Hiring managers and recruiters would rather see clear examples of your accomplishments, rather than read cliché descriptors. Those phrases have been used on so many resumes that they've lost much of their impact. Let your summary be fact-based (i.e., describing your concrete professional qualifications), and let your job descriptions speak to your soft skills. For instance, if you want to show you're a team player, say that you collaborate with other colleagues or departments to achieve the company's goals. To show that you're a strong leader, write that you served as the point person on certain projects, or that you developed and launched an initiative at your company. As the old adage goes, actions always speak louder than words.
3. Omitting key information
Whether it's up-to-date contact information or previous employment dates, make sure you're not missing any important details that a hiring manager would need to know.
Sometimes job seekers with large employment gaps will try to cover up this fact by writing a functional resume (where experience is listed by skill set, rather than by employer) or leaving off the dates entirely. Many hiring managers are automatically suspicious of this and may hold it against you if they think you're trying to hide something.
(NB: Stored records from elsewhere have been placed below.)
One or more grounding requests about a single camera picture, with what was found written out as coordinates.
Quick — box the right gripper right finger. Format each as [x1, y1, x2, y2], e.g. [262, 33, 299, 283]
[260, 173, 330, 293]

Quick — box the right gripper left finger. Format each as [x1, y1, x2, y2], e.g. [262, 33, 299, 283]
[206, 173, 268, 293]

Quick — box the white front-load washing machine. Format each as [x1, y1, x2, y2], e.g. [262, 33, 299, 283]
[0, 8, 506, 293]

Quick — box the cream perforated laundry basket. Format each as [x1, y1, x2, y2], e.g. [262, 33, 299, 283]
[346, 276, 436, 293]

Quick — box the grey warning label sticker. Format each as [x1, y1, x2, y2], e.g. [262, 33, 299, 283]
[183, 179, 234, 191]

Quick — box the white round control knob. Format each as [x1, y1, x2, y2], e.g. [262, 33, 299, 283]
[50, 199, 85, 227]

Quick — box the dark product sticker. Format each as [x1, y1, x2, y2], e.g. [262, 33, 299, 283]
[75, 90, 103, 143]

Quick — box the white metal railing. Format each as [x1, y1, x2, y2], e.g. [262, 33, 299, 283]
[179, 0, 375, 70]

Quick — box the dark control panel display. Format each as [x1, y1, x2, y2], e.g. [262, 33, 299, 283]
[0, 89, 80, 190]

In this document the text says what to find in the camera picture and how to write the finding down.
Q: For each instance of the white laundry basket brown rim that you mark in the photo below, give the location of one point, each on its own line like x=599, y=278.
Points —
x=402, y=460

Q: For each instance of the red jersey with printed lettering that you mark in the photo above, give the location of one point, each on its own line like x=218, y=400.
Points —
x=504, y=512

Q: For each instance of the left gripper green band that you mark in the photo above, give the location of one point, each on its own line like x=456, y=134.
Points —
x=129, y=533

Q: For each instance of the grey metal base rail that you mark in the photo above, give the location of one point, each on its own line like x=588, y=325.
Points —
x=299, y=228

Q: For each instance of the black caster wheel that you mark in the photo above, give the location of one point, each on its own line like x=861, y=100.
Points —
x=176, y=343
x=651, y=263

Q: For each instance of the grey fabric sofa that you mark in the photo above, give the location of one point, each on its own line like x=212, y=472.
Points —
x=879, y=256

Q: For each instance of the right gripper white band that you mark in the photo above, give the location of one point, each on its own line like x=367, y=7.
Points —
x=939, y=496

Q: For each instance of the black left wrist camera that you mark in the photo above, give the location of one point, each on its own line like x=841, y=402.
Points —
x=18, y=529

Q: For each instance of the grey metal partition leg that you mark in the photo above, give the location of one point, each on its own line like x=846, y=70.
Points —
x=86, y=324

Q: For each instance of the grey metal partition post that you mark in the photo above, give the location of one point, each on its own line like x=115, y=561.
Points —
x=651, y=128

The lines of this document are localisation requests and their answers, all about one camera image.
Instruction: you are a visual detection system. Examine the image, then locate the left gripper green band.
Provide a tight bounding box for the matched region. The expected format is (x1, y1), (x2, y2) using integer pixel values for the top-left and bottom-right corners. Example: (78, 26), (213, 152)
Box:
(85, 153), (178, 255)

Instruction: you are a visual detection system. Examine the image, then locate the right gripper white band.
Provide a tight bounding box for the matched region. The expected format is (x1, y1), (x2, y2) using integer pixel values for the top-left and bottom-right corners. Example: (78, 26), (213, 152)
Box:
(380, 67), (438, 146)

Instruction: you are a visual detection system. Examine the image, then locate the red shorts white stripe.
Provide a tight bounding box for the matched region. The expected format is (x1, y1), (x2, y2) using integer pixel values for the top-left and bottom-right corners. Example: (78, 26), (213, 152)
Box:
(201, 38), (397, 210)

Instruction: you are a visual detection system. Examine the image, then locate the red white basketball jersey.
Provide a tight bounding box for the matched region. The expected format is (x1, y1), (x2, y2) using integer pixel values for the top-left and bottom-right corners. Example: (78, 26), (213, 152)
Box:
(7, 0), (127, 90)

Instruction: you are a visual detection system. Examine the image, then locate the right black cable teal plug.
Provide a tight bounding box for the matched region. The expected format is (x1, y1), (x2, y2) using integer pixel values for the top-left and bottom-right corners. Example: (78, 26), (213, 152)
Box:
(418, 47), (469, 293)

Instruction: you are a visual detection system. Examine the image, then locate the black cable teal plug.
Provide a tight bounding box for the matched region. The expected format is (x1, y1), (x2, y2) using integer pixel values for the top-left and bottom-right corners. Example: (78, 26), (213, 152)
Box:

Instead, be honest about your employment history (even if you just include the year), and don't forget to count any freelance or volunteer experience you may have done in between jobs.
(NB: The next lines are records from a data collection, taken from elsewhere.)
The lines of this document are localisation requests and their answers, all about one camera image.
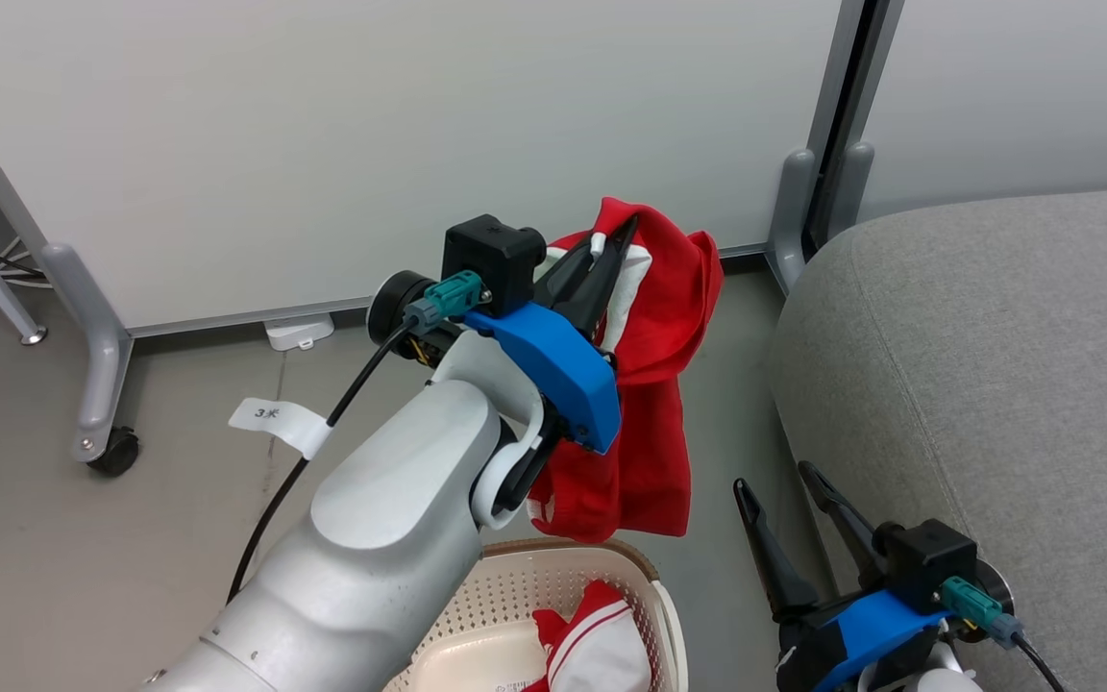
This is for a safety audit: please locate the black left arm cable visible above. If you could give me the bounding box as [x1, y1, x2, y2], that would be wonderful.
[225, 271, 487, 606]

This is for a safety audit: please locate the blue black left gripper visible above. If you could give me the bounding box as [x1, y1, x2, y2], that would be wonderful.
[464, 215, 640, 456]

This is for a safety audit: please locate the red and white garment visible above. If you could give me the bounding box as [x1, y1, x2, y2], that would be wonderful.
[527, 197, 725, 544]

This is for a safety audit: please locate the white power adapter box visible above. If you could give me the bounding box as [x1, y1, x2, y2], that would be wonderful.
[263, 313, 335, 353]

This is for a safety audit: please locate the red garment with white stripes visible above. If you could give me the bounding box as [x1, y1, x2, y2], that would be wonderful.
[521, 579, 652, 692]

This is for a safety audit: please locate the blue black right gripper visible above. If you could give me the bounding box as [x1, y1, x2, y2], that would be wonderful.
[733, 460, 960, 692]

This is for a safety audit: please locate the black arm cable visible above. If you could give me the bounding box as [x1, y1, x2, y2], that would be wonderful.
[225, 271, 487, 606]
[938, 575, 1067, 692]

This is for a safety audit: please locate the grey partition foot with caster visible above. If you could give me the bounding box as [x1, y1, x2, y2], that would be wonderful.
[38, 241, 136, 464]

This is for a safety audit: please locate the black caster wheel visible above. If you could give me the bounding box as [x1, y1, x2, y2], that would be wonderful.
[86, 427, 141, 479]

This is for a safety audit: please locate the narrow white partition panel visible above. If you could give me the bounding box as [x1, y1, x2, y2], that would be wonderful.
[837, 0, 1107, 224]

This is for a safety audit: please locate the grey fabric sofa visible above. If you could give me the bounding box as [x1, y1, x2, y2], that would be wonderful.
[771, 185, 1107, 692]

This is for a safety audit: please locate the white paper cable label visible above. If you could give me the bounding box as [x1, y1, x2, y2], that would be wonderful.
[228, 397, 333, 460]

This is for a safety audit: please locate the short grey partition foot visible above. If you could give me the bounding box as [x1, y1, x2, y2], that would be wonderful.
[826, 141, 876, 243]
[767, 147, 820, 294]

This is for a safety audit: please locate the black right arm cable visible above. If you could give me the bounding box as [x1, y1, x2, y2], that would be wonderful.
[938, 575, 1067, 692]

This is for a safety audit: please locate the cream perforated laundry basket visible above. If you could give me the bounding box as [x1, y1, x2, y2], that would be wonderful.
[382, 538, 690, 692]

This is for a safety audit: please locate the wide white partition panel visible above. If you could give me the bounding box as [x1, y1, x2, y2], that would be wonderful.
[0, 0, 867, 339]
As for contact information, you should, at the very least, include a current email address and phone number. Your home address is no longer necessary, and, in fact, may even hurt your chance if you're trying to get an out-of-state job, but you can include it if you wish. You should also include links to your relevant social media profiles (LinkedIn for sure, but you may also want to put Twitter if you use it for work) and/or portfolio websites, so the hiring manager has access to a wide range of examples of your past work. They're going to look it up anyway; you may as well make it easy for them!
4. Poor formatting
This one's a bit subjective, especially since some industries value creativity and design more than others. But no matter how you choose to lay out your resume, make sure it looks clean and readable. Don’t use an illegible font (no matter how cool it might look), and make sure you keep your formatting (bold, italics, bullet points, sizes, etc.) consistent throughout your resume.
Play around with heading sizes and styles to make the most important information stand out. Even if you simply put your previous employers' names in bold or caps, it breaks up the document and helps the hiring manager follow your resume better.